Required work -
Give back the full listing exactly as written.

*** Supplied material Section Begins ***

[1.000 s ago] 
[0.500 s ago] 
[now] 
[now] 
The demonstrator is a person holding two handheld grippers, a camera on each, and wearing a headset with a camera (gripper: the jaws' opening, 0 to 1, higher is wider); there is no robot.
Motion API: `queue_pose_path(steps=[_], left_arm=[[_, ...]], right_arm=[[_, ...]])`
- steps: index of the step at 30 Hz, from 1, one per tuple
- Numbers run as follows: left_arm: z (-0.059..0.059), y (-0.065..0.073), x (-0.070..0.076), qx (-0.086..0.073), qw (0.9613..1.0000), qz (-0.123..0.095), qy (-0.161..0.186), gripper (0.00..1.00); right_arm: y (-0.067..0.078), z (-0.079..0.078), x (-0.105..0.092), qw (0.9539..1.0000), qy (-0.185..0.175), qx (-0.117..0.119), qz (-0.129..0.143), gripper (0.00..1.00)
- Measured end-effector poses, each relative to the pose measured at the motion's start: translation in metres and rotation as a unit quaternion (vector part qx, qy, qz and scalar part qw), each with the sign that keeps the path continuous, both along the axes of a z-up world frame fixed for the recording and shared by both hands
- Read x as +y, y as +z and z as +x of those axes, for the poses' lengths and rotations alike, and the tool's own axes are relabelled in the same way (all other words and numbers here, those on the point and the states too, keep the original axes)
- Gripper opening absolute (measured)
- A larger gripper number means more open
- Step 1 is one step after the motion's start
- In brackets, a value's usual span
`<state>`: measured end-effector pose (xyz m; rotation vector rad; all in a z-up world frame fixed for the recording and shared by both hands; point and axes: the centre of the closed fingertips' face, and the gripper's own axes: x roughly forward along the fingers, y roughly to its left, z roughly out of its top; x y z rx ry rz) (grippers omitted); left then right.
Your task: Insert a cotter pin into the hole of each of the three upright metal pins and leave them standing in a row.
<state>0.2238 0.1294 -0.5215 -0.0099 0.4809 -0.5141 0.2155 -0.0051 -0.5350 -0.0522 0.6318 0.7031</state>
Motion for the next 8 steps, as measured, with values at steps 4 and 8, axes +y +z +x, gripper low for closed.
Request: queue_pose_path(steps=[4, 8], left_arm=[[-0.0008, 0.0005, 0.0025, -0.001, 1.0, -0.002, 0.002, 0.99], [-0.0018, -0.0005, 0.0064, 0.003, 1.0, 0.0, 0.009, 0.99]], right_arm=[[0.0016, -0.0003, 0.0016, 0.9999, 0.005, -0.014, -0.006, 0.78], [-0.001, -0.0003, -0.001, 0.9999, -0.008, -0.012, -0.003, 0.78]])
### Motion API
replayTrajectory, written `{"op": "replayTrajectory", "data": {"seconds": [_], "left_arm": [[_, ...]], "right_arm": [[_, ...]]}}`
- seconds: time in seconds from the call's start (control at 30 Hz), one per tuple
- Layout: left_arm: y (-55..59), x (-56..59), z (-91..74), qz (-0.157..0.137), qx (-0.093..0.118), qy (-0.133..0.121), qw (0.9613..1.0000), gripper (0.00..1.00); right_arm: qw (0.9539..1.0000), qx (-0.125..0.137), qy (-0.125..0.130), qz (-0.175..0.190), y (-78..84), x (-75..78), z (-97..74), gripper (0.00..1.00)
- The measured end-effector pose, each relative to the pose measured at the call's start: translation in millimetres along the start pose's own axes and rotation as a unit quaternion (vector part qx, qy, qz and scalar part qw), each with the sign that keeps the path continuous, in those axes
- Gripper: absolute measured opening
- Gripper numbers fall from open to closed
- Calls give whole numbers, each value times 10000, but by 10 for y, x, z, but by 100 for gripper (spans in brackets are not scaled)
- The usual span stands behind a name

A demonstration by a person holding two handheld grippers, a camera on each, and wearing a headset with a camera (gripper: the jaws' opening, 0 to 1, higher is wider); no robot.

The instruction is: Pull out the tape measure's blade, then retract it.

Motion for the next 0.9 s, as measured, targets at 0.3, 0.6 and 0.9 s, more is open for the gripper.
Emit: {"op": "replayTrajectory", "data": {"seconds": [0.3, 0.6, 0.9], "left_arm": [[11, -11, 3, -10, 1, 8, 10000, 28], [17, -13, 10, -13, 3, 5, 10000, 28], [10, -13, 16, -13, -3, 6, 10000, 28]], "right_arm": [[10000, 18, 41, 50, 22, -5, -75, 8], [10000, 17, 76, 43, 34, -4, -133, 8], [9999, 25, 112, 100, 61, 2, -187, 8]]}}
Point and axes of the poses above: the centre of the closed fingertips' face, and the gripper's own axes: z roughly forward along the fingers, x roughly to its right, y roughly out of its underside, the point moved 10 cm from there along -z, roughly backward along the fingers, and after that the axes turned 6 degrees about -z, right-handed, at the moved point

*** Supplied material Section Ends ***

Solution to the problem -
[1.000 s ago] 
[0.500 s ago] 
[now] 
[now] 
The demonstrator is a person holding two handheld grippers, a camera on each, and wearing a headset with a camera (gripper: the jaws' opening, 0 to 1, higher is wider); there is no robot.
Motion API: `queue_pose_path(steps=[_], left_arm=[[_, ...]], right_arm=[[_, ...]])`
- steps: index of the step at 30 Hz, from 1, one per tuple
- Numbers run as follows: left_arm: z (-0.059..0.059), y (-0.065..0.073), x (-0.070..0.076), qx (-0.086..0.073), qw (0.9613..1.0000), qz (-0.123..0.095), qy (-0.161..0.186), gripper (0.00..1.00); right_arm: y (-0.067..0.078), z (-0.079..0.078), x (-0.105..0.092), qw (0.9539..1.0000), qy (-0.185..0.175), qx (-0.117..0.119), qz (-0.129..0.143), gripper (0.00..1.00)
- Measured end-effector poses, each relative to the pose measured at the motion's start: translation in metres and rotation as a unit quaternion (vector part qx, qy, qz and scalar part qw), each with the sign that keeps the path continuous, both along the axes of a z-up world frame fixed for the recording and shared by both hands
- Read x as +y, y as +z and z as +x of those axes, for the poses' lengths and rotations alike, and the tool's own axes are relabelled in the same way (all other words and numbers here, those on the point and the states too, keep the original axes)
- Gripper opening absolute (measured)
- A larger gripper number means more open
- Step 1 is one step after the motion's start
- In brackets, a value's usual span
`<state>`: measured end-effector pose (xyz m; rotation vector rad; all in a z-up world frame fixed for the recording and shared by both hands; point and axes: the centre of the closed fingertips' face, and the gripper's own axes: x roughly forward along the fingers, y roughly to its left, z roughly out of its top; x y z rx ry rz) (grippers omitted); left then right.
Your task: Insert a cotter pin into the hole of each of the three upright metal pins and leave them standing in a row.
<state>0.2238 0.1294 -0.5215 -0.0099 0.4809 -0.5141 0.2155 -0.0051 -0.5350 -0.0522 0.6318 0.7031</state>
Motion for the next 8 steps, as measured, with values at steps 4 and 8, axes +y +z +x, gripper low for closed.
Request: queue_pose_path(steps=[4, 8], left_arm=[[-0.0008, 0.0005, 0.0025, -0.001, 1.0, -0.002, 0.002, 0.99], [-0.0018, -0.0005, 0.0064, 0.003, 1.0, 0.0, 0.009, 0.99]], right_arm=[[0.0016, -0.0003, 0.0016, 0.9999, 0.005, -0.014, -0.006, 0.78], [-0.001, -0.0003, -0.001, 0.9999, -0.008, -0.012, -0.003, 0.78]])
### Motion API
replayTrajectory, written `{"op": "replayTrajectory", "data": {"seconds": [_], "left_arm": [[_, ...]], "right_arm": [[_, ...]]}}`
- seconds: time in seconds from the call's start (control at 30 Hz), one per tuple
- Layout: left_arm: y (-55..59), x (-56..59), z (-91..74), qz (-0.157..0.137), qx (-0.093..0.118), qy (-0.133..0.121), qw (0.9613..1.0000), gripper (0.00..1.00); right_arm: qw (0.9539..1.0000), qx (-0.125..0.137), qy (-0.125..0.130), qz (-0.175..0.190), y (-78..84), x (-75..78), z (-97..74), gripper (0.00..1.00)
- The measured end-effector pose, each relative to the pose measured at the call's start: translation in millimetres along the start pose's own axes and rotation as a unit quaternion (vector part qx, qy, qz and scalar part qw), each with the sign that keeps the path continuous, in those axes
- Gripper: absolute measured opening
- Gripper numbers fall from open to closed
- Calls give whole numbers, each value times 10000, but by 10 for y, x, z, but by 100 for gripper (spans in brackets are not scaled)
- The usual span stands behind a name

A demonstration by a person holding two handheld grippers, a camera on each, and wearing a headset with a camera (gripper: the jaws' opening, 0 to 1, higher is wider); no robot.

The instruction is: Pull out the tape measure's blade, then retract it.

Motion for the next 0.9 s, as measured, targets at 0.3, 0.6 and 0.9 s, more is open for the gripper.
Emit: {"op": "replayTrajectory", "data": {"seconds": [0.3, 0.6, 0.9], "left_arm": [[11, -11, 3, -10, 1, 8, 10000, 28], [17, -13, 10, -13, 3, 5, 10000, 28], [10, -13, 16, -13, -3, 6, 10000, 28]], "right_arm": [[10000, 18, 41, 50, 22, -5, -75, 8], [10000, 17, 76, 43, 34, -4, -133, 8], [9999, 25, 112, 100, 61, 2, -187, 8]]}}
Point and axes of the poses above: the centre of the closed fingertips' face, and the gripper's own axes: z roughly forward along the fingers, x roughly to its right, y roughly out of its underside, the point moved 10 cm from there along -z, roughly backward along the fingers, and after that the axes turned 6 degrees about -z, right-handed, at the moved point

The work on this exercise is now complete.